Could you retype the listing beneath, keeping each line exactly as it is?

______________________________

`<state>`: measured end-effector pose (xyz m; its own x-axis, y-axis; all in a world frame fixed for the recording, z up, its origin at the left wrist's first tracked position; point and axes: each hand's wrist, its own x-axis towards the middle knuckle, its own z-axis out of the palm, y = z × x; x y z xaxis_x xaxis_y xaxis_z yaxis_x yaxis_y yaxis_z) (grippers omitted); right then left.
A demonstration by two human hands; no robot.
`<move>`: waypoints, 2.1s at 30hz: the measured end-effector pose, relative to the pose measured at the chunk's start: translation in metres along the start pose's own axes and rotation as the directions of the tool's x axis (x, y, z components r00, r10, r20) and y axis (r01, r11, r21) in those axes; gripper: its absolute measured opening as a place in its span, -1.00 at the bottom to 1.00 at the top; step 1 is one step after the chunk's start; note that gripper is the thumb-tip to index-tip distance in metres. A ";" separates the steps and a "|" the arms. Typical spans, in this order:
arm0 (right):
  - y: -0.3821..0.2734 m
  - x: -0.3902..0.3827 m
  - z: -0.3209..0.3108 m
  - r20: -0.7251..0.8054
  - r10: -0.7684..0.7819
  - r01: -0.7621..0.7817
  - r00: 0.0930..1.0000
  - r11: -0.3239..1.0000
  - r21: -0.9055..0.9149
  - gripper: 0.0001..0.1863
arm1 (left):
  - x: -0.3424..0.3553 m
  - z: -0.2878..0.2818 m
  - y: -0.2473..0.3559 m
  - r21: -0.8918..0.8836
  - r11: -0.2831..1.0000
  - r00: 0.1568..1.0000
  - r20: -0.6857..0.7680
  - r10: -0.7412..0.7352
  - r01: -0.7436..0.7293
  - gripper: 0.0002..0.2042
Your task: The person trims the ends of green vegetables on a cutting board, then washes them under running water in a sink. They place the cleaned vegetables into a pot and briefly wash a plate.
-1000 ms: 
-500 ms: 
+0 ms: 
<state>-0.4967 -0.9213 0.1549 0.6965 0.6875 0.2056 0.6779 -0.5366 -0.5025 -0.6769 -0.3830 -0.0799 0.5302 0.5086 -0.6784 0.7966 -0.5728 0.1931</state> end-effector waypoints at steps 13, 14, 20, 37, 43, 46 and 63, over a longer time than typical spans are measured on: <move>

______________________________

### Expected answer
`<state>`: measured end-effector pose (xyz m; its own x-axis, y-axis; all in a world frame fixed for the recording, z up, its origin at the left wrist's first tracked position; point and axes: each hand's wrist, its own x-axis towards the middle knuckle, its own z-axis out of the palm, y = z × x; x y z xaxis_x xaxis_y xaxis_z yaxis_x yaxis_y yaxis_z) (grippers omitted); right then left.
A demonstration by two human hands; no robot.
`<move>`: waypoints, 2.1s at 30hz: the measured end-effector pose, relative to the pose measured at the chunk's start: translation in metres along the start pose's own axes and rotation as the directions of the tool's x axis (x, y, z components r00, r10, r20) and y axis (r01, r11, r21) in those axes; gripper: its absolute measured opening as a place in its span, -1.00 at the bottom to 1.00 at the top; step 1 is one step after the chunk's start; note that gripper is the thumb-tip to index-tip distance in metres. A ";" separates the steps and a "|" the arms. Typical spans, in this order:
arm0 (right):
  - y: -0.3821..0.2734 m
  - x: -0.3902..0.3827 m
  - z: -0.3209..0.3108 m
  - r20: -0.7251..0.8054
  - r10: -0.7684..0.7819
  - r01: -0.7621..0.7817
  - r00: 0.0930..1.0000
  - r11: -0.3239..1.0000
  - r21: -0.9055..0.9149
  - gripper: 0.0001..0.1863
arm1 (left):
  - x: -0.3424..0.3553 m
  - z: -0.2878..0.2818 m
  - y: -0.2473..0.3559 m
  - r21: -0.8918..0.8836
  - r11: -0.2831..1.0000
  - r00: 0.1568..1.0000
  - r20: -0.6857..0.7680
  - r10: -0.7412..0.7352
  - r01: -0.7436..0.7293
  - gripper: 0.0002..0.2042
Your task: The person trims the ends of green vegetables on a cutting board, then washes them under running water in a sink. They place the cleaned vegetables into a pot and briefly wash a plate.
-1000 ms: 
-500 ms: 
+0 ms: 
<state>-0.4967 -0.9213 0.1549 0.6965 0.6875 0.2056 0.6779 -0.5366 -0.5025 -0.6769 -0.3830 -0.0799 0.5302 0.5086 -0.6784 0.7966 -0.5728 0.1931</state> end-effector waypoints at steps 13, 14, 20, 37, 43, 46 and 63, over a longer time than typical spans are measured on: <move>

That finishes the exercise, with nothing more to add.